しかし、ナノロボットの働きは、体の正常な機能を維持することに限定されない。血液中にあるさまざまな物質の濃度を調節し、最適な値にして、通常の体の状態を変えるためにも使える。
ホルモンを微調整すれば、私たちはより多くのエネルギーや集中力が得られるし、体の自然治癒や修復を早めることができる。ホルモンを最適化することでより効果的に寝られるようになれば、それは「寿命伸長の裏口」の効果となるだろう。もしも8時間の睡眠が必要なところを7時間に短縮できれば、一生のあいだに約5年分起きている時間が増えるのだ。
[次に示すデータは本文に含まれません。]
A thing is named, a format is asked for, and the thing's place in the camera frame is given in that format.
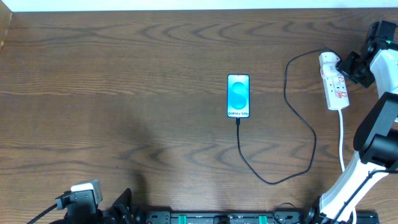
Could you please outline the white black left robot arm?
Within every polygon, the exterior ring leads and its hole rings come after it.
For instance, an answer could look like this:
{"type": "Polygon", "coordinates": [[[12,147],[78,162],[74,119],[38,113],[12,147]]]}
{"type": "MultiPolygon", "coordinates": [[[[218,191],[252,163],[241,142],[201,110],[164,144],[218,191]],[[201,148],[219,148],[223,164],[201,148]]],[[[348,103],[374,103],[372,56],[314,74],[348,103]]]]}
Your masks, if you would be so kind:
{"type": "Polygon", "coordinates": [[[132,190],[127,188],[106,210],[100,210],[92,190],[65,192],[55,199],[58,209],[66,209],[62,219],[52,224],[143,224],[146,214],[132,204],[132,190]]]}

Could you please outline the blue Galaxy smartphone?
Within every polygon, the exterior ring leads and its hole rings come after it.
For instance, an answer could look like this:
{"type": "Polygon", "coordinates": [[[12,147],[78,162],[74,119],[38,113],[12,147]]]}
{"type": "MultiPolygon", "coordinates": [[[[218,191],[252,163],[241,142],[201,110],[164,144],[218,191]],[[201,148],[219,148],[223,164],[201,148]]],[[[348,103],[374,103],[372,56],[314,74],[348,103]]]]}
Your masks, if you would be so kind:
{"type": "Polygon", "coordinates": [[[250,117],[250,76],[229,74],[227,76],[227,106],[229,118],[250,117]]]}

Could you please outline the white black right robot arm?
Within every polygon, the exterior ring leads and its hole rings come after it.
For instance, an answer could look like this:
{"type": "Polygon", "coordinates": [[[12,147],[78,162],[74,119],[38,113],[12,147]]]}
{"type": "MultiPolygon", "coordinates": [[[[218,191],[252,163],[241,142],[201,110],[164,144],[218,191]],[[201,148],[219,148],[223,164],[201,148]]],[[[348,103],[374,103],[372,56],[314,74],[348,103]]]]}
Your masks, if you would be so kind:
{"type": "Polygon", "coordinates": [[[353,139],[354,154],[335,184],[308,213],[307,223],[359,223],[355,206],[383,177],[397,173],[397,24],[377,21],[369,26],[361,52],[341,60],[334,52],[319,56],[329,110],[349,105],[345,80],[367,88],[377,86],[379,99],[353,139]]]}

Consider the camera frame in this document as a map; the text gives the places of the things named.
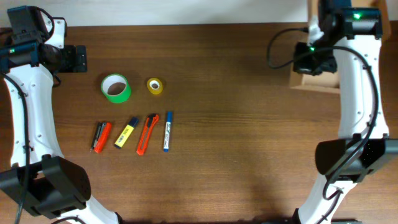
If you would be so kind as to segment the green tape roll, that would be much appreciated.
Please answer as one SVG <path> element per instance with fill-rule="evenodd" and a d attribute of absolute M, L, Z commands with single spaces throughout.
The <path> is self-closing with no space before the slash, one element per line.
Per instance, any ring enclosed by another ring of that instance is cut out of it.
<path fill-rule="evenodd" d="M 101 91 L 110 102 L 115 104 L 124 103 L 131 95 L 131 87 L 126 77 L 118 73 L 110 74 L 102 80 Z"/>

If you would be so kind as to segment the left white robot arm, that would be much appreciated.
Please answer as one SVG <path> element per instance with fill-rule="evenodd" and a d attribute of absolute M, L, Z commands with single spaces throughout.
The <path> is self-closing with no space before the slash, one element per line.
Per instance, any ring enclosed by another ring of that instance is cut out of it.
<path fill-rule="evenodd" d="M 64 158 L 58 144 L 52 90 L 59 73 L 87 70 L 86 49 L 65 45 L 67 23 L 36 6 L 7 10 L 9 43 L 1 47 L 1 78 L 11 99 L 14 130 L 11 168 L 1 190 L 20 212 L 55 223 L 121 223 L 91 194 L 88 174 Z"/>

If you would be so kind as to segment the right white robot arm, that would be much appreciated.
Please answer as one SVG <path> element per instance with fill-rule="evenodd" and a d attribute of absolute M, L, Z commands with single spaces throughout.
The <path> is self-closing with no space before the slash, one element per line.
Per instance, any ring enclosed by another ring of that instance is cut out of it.
<path fill-rule="evenodd" d="M 350 190 L 397 156 L 382 110 L 379 55 L 391 34 L 384 1 L 313 1 L 308 40 L 296 46 L 297 73 L 339 76 L 338 138 L 315 151 L 318 177 L 293 223 L 332 223 Z"/>

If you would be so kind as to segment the small yellow tape roll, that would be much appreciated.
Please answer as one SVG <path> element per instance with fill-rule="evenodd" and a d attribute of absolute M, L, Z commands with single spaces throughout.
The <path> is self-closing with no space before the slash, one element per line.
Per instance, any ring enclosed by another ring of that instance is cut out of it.
<path fill-rule="evenodd" d="M 153 95 L 159 95 L 163 91 L 163 84 L 158 78 L 150 78 L 147 81 L 147 88 Z"/>

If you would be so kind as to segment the brown cardboard box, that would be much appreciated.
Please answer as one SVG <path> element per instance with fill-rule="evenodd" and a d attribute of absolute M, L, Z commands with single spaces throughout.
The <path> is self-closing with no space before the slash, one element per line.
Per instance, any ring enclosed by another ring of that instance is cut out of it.
<path fill-rule="evenodd" d="M 352 0 L 353 7 L 375 7 L 381 12 L 382 21 L 382 43 L 385 43 L 391 36 L 391 24 L 389 20 L 386 0 Z M 340 81 L 338 72 L 324 72 L 321 75 L 312 76 L 293 71 L 290 67 L 289 87 L 297 90 L 318 91 L 323 93 L 340 93 Z"/>

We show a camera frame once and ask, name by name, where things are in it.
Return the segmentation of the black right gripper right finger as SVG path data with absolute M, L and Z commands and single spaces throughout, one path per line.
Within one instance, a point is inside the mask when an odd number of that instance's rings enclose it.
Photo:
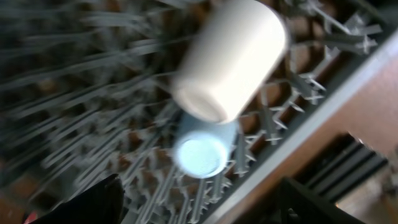
M 283 178 L 277 198 L 279 206 L 272 215 L 245 215 L 237 220 L 246 224 L 364 224 L 329 201 L 311 192 L 294 179 Z

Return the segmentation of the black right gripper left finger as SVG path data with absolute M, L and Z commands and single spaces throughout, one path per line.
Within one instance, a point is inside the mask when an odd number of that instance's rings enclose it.
M 33 224 L 120 224 L 124 190 L 121 179 L 112 174 Z

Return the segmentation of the blue plastic cup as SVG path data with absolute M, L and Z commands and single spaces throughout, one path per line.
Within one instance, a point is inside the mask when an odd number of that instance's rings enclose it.
M 236 120 L 217 124 L 184 113 L 178 124 L 171 155 L 186 175 L 206 179 L 226 167 L 238 133 Z

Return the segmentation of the small white cup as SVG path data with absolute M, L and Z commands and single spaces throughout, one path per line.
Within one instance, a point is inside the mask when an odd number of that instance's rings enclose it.
M 289 32 L 271 7 L 227 1 L 193 40 L 170 83 L 175 102 L 212 123 L 236 119 L 282 60 Z

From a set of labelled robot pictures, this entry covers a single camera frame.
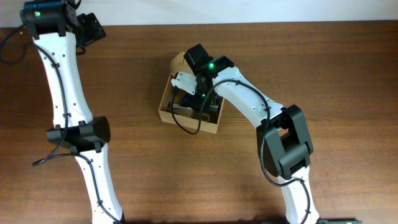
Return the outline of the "brown cardboard box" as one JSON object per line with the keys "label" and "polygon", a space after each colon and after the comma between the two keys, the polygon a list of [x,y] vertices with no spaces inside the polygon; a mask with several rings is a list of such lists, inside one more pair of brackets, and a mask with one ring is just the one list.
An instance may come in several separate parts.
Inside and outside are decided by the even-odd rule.
{"label": "brown cardboard box", "polygon": [[184,53],[179,52],[170,62],[170,75],[165,86],[165,90],[162,95],[162,99],[159,105],[159,116],[160,120],[165,123],[179,124],[181,127],[187,129],[194,133],[196,129],[200,131],[216,134],[218,132],[218,127],[220,124],[221,112],[224,106],[224,99],[222,99],[219,111],[204,111],[210,115],[210,120],[208,122],[201,120],[201,114],[199,111],[192,110],[173,110],[169,108],[168,104],[177,103],[186,106],[182,103],[182,100],[186,98],[187,92],[179,89],[175,92],[175,88],[171,84],[171,79],[174,78],[177,72],[187,72],[193,74],[188,63],[184,59]]}

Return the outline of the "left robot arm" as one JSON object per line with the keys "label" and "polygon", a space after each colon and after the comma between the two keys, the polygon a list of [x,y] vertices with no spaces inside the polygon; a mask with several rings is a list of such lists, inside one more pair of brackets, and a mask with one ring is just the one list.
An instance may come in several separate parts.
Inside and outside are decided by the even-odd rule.
{"label": "left robot arm", "polygon": [[75,1],[29,1],[20,13],[42,59],[53,104],[53,127],[46,137],[56,148],[33,165],[74,158],[85,180],[92,223],[124,223],[108,164],[109,122],[90,111],[76,60],[106,33],[94,13],[77,14],[78,6]]}

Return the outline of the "yellow tape roll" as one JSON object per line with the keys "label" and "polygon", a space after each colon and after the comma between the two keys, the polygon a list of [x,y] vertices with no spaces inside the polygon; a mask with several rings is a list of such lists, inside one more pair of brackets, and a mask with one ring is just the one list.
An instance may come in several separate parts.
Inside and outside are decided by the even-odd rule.
{"label": "yellow tape roll", "polygon": [[207,113],[202,113],[201,114],[201,120],[208,122],[210,120],[210,115],[207,114]]}

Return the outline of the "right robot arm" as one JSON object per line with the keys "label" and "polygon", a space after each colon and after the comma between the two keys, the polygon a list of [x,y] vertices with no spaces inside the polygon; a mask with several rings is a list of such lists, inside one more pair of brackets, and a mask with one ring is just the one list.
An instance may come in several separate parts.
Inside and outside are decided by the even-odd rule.
{"label": "right robot arm", "polygon": [[255,127],[261,169],[267,181],[281,189],[287,221],[319,221],[309,182],[313,144],[303,111],[297,105],[285,107],[270,99],[247,81],[228,57],[213,58],[201,44],[188,49],[184,59],[195,76],[200,112],[218,95]]}

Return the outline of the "black whiteboard marker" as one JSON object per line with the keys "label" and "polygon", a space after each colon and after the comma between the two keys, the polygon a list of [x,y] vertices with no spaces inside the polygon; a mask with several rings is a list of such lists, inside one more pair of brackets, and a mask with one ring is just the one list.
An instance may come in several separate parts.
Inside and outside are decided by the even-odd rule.
{"label": "black whiteboard marker", "polygon": [[177,103],[173,103],[173,104],[169,103],[168,107],[173,108],[173,110],[192,110],[192,108],[189,106],[184,106],[184,105],[180,105]]}

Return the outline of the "black sharpie marker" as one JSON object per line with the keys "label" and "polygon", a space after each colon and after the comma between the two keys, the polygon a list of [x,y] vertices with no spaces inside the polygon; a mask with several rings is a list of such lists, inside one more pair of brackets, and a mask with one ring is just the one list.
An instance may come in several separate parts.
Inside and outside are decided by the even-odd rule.
{"label": "black sharpie marker", "polygon": [[208,108],[210,111],[219,111],[219,106],[217,105],[210,105]]}

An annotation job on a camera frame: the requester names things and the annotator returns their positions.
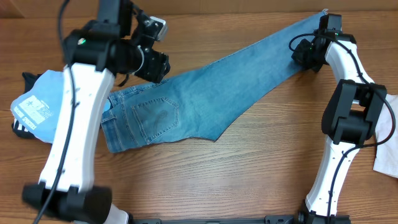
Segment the blue denim jeans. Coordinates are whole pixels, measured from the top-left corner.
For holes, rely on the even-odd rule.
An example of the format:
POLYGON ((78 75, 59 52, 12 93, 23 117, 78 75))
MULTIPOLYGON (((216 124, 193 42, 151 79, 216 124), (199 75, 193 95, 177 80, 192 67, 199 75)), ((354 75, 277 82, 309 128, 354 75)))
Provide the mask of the blue denim jeans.
POLYGON ((189 138, 217 140, 254 103, 300 71, 289 42, 319 22, 315 14, 202 68, 112 92, 101 120, 109 151, 189 138))

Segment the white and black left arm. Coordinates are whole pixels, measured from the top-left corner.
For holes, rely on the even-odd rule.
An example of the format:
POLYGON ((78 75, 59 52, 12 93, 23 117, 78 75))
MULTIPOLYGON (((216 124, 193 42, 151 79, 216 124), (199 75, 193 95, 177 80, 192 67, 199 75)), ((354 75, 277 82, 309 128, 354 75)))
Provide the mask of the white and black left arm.
POLYGON ((131 1, 101 1, 97 18, 60 37, 65 67, 55 139, 39 181, 25 185, 22 200, 47 215, 73 223, 132 223, 118 209, 108 187, 94 184, 95 150, 106 99, 117 74, 152 83, 170 70, 166 54, 153 44, 167 23, 131 1))

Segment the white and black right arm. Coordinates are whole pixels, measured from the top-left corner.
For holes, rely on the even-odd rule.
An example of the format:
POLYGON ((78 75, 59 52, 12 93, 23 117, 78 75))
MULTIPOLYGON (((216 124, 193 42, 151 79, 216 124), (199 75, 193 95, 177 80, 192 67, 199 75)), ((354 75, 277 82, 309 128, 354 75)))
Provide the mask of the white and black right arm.
POLYGON ((386 101, 387 90, 365 72, 356 40, 342 30, 342 16, 321 16, 312 41, 301 34, 292 59, 304 69, 318 72, 329 65, 337 86, 322 116, 325 149, 312 189, 291 223, 350 223, 337 214, 338 199, 349 167, 360 149, 367 147, 386 101))

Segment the light blue printed t-shirt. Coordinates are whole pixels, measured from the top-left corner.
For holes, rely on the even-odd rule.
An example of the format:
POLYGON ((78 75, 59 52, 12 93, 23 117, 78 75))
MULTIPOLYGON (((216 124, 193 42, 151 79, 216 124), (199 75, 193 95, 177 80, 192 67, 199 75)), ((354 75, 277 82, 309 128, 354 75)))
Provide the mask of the light blue printed t-shirt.
POLYGON ((94 148, 101 115, 114 76, 91 65, 66 72, 48 70, 33 88, 11 103, 11 112, 35 138, 57 149, 64 145, 94 148))

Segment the black folded garment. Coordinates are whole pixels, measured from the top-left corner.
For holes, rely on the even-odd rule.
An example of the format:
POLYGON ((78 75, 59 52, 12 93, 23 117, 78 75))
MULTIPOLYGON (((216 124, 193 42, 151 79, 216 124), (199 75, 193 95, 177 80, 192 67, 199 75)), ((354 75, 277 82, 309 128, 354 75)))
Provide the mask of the black folded garment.
MULTIPOLYGON (((35 82, 39 79, 41 74, 34 75, 29 72, 23 72, 22 77, 24 79, 24 93, 30 91, 35 82)), ((35 136, 30 133, 17 119, 14 119, 12 123, 12 131, 16 134, 16 136, 24 139, 35 139, 35 136)))

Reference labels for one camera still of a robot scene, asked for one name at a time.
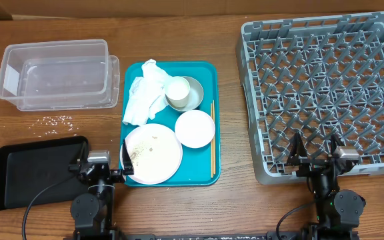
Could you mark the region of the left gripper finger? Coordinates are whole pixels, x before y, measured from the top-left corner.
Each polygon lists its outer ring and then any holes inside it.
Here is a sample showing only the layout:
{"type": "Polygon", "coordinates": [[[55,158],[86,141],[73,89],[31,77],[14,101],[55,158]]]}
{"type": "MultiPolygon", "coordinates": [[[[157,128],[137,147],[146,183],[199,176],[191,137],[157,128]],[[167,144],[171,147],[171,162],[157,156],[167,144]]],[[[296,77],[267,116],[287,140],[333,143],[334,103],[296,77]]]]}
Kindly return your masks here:
{"type": "Polygon", "coordinates": [[[80,151],[77,155],[77,162],[86,161],[88,156],[88,142],[84,141],[81,144],[80,151]]]}
{"type": "Polygon", "coordinates": [[[131,161],[131,158],[127,151],[127,144],[125,140],[123,140],[122,144],[122,163],[123,163],[123,174],[124,175],[133,175],[134,174],[134,168],[131,161]]]}

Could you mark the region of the white napkin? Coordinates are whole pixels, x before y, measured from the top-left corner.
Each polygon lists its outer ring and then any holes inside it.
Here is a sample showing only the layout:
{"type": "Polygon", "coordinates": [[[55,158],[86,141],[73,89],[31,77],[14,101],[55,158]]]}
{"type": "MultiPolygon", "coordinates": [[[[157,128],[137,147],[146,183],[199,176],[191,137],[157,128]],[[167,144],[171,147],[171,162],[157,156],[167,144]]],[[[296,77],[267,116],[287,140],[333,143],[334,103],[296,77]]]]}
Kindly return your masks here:
{"type": "Polygon", "coordinates": [[[142,126],[153,120],[166,106],[165,84],[171,76],[150,59],[141,66],[143,76],[136,77],[129,90],[123,124],[142,126]]]}

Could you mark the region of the pink bowl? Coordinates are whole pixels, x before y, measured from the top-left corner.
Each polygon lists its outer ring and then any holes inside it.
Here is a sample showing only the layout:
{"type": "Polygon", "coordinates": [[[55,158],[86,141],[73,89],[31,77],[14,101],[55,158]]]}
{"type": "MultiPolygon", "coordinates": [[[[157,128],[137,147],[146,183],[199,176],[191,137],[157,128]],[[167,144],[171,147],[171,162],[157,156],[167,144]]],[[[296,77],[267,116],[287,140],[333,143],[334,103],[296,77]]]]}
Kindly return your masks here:
{"type": "Polygon", "coordinates": [[[198,149],[208,145],[214,138],[215,123],[204,111],[186,111],[175,123],[175,134],[184,146],[198,149]]]}

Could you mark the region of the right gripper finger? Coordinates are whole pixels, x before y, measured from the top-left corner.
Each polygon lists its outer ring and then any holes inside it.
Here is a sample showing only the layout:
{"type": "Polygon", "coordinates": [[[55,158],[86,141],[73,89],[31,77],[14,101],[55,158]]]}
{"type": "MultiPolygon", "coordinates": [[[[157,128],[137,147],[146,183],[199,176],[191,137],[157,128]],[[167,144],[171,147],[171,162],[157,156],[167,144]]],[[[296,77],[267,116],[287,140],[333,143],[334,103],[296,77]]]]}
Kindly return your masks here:
{"type": "Polygon", "coordinates": [[[296,132],[290,139],[290,145],[291,149],[287,158],[287,164],[292,166],[304,164],[307,160],[307,151],[299,132],[296,132]]]}
{"type": "Polygon", "coordinates": [[[338,147],[342,147],[345,144],[341,141],[338,134],[334,133],[330,136],[330,154],[332,157],[335,156],[335,151],[338,147]]]}

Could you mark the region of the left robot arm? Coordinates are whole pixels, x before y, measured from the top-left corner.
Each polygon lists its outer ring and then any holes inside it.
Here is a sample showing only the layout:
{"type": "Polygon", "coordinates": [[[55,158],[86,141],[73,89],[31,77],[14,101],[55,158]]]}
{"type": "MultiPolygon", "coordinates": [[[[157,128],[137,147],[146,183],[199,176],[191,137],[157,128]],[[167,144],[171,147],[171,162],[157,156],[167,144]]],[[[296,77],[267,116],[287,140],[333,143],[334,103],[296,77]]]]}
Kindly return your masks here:
{"type": "Polygon", "coordinates": [[[71,204],[71,216],[75,222],[74,239],[126,239],[126,235],[113,224],[115,184],[126,182],[126,176],[134,174],[134,167],[122,146],[120,169],[111,169],[108,150],[91,151],[84,143],[68,170],[84,185],[87,192],[77,196],[71,204]]]}

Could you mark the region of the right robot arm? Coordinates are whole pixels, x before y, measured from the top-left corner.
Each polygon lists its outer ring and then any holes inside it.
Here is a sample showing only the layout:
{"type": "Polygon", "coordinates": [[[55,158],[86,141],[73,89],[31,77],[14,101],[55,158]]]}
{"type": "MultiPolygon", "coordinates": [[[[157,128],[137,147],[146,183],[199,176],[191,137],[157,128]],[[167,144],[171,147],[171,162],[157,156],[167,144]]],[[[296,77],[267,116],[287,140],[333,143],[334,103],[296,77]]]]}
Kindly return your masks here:
{"type": "Polygon", "coordinates": [[[276,235],[281,239],[281,223],[291,214],[314,205],[317,222],[307,223],[291,239],[358,239],[354,231],[366,206],[366,200],[352,190],[341,190],[337,177],[349,172],[359,162],[354,147],[346,146],[337,135],[330,139],[330,153],[324,159],[309,157],[301,134],[291,138],[287,164],[298,166],[296,175],[305,177],[313,201],[290,210],[279,220],[276,235]]]}

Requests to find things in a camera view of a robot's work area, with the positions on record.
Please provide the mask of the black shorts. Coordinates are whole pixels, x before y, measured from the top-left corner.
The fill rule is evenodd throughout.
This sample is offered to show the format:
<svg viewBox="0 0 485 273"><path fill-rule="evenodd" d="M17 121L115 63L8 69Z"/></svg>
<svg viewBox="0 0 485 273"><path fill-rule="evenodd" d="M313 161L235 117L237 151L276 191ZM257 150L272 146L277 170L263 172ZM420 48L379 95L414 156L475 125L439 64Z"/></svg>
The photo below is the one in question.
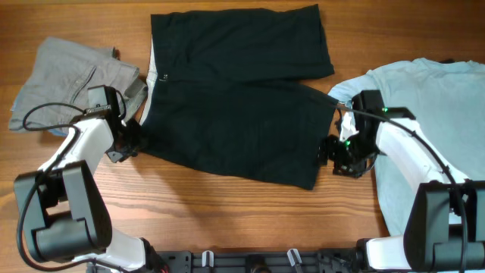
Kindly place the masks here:
<svg viewBox="0 0 485 273"><path fill-rule="evenodd" d="M335 100L317 5L154 14L147 154L212 174L310 190Z"/></svg>

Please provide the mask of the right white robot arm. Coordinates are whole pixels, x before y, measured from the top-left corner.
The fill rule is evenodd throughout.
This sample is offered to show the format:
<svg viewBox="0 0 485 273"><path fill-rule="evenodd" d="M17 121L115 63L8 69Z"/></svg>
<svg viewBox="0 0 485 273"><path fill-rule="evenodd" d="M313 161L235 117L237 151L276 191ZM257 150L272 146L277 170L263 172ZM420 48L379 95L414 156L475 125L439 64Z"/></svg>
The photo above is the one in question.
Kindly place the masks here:
<svg viewBox="0 0 485 273"><path fill-rule="evenodd" d="M484 268L484 182L453 167L407 108L353 112L357 132L325 138L318 158L336 175L359 177L377 155L390 158L415 193L405 232L361 239L354 271L438 272Z"/></svg>

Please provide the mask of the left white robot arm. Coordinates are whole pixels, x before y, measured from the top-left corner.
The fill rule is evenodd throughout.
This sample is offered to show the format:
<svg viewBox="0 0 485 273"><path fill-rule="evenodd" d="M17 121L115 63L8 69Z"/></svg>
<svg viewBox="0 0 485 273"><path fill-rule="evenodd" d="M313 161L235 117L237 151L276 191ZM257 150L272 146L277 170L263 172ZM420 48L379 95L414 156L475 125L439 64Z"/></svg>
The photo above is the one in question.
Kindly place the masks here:
<svg viewBox="0 0 485 273"><path fill-rule="evenodd" d="M14 182L19 209L17 247L22 260L53 272L88 263L111 272L157 272L163 262L149 242L113 228L94 180L104 155L135 156L140 125L102 111L74 118L59 150L37 171Z"/></svg>

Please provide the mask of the folded grey shorts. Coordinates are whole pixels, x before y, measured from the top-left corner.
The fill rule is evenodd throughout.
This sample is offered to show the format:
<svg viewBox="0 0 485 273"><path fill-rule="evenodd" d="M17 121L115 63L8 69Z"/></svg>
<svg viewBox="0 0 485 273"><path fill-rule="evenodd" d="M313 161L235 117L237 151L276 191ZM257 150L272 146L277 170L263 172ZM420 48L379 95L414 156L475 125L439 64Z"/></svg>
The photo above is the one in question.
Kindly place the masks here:
<svg viewBox="0 0 485 273"><path fill-rule="evenodd" d="M37 49L36 62L27 82L12 105L8 129L24 133L22 121L32 108L52 102L28 119L31 127L66 124L78 114L58 103L88 108L88 88L106 85L120 91L127 107L124 121L130 120L148 95L139 78L139 68L121 61L115 48L93 48L59 39L46 38Z"/></svg>

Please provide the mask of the light blue t-shirt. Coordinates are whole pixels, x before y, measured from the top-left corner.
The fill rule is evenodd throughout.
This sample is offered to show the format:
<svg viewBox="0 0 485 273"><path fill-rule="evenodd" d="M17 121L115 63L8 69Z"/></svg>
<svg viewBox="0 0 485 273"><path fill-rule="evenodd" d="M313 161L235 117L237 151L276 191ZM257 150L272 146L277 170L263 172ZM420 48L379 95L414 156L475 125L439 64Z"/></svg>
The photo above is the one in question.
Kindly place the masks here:
<svg viewBox="0 0 485 273"><path fill-rule="evenodd" d="M426 138L471 180L484 179L484 66L417 58L397 61L335 85L329 92L350 106L363 90L378 89L387 107L406 107Z"/></svg>

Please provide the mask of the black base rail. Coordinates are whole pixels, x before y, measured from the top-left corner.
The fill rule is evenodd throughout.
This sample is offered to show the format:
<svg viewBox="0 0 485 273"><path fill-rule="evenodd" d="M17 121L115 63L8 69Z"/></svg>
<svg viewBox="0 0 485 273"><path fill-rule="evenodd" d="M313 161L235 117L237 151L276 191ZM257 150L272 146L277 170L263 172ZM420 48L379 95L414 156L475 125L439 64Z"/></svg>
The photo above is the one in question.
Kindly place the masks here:
<svg viewBox="0 0 485 273"><path fill-rule="evenodd" d="M173 273L251 273L256 272L312 272L343 273L370 270L365 255L356 248L320 249L302 252L222 253L212 251L160 252L159 256Z"/></svg>

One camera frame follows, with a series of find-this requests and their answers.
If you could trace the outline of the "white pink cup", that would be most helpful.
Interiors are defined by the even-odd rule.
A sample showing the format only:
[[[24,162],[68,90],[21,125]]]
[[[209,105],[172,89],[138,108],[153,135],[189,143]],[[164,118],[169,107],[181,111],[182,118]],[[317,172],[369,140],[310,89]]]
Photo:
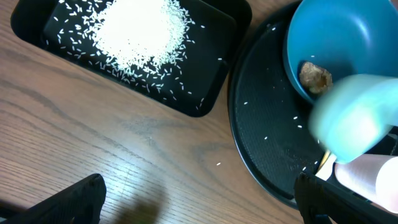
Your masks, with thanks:
[[[363,154],[335,164],[338,182],[360,196],[397,213],[397,157]]]

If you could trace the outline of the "mint green bowl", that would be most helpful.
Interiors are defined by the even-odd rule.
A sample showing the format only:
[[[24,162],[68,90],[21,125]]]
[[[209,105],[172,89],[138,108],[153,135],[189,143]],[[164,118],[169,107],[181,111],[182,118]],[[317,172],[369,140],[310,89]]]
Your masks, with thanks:
[[[397,78],[348,76],[314,104],[308,128],[313,137],[349,163],[374,147],[397,126]]]

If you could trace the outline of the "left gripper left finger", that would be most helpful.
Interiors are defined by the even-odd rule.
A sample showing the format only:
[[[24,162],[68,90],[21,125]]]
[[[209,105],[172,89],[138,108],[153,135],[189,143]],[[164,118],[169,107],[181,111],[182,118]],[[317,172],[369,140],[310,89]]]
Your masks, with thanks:
[[[100,174],[91,174],[46,200],[17,213],[1,208],[3,224],[98,224],[106,199],[106,185]]]

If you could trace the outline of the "brown food piece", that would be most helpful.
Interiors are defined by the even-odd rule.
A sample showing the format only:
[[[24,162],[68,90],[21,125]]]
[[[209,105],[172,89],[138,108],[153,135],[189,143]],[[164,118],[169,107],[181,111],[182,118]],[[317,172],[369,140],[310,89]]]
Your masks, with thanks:
[[[333,88],[331,73],[311,62],[302,65],[298,77],[301,85],[314,95],[322,95]]]

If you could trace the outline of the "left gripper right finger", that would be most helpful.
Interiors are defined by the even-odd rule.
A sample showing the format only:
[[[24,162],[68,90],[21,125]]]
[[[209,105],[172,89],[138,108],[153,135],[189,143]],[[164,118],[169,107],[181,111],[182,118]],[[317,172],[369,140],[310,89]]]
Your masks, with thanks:
[[[365,223],[397,224],[397,217],[308,172],[302,172],[294,185],[295,200],[305,224]]]
体のメンテナンスや最適化にナノロボットを使えば、最後には主な病気が生じる前に防げるようになる。もちろん、ナノロボットを使えるときでも、この目的では利用できない人が出ることもある。ガンなどはその診断が出たあとで利用する必要がある。
細胞レベルで治療開始
ガン克服の未来
ガン退治がむずかしい理由のひとつは、ガン細胞は自己複製する能力をもっているので、すべてのガン細胞を除去しなければならないことにある。ガン細胞の分裂のごく初期段階ならば、免疫系が制御できることも多いが、ひとたび悪性の腫瘍になってしまうと、免疫細胞に抵抗できるようになる。
その時点では、治療でほとんどのガン細胞を破壊したとしても、生き残った細胞が新しい腫瘍に成長するのだ。ガン幹細胞という亜集団は、生き残ったときに特に危険な存在になる。
ガン治療は過去10年で驚くべき前進をしてきたが、これからの10年でもAIの助けを借りてもっと大きなブレイクスルーをなし遂げるだろう。それでも私たちはまだ切れ味のにぶい道具でガンに対処している状況だ。

化学療法はしばしばガンを全滅させるのに失敗し、体中の非ガン性の細胞に重大な付随的損傷を与える。その結果、多くのガン患者が深刻な副作用に苦しめられるだけでなく、免疫系が弱くなるので、他の健康リスクに対して脆弱になる。先進の免疫療法や分子標的薬でさえも、効果と正確性がまだまだ足りない。
それに対して、医療用ナノロボットは、細胞ひとつひとつをガン化しているかどうか調べて、悪性のものだけをすべて破壊することができる。ナノロボットが個々の細胞を選択的に修復したり、破壊したりできるならば、私たちは人間をつかさどる生物学を完璧に習得して、医療は長く熱望した精密科学になれるのだ。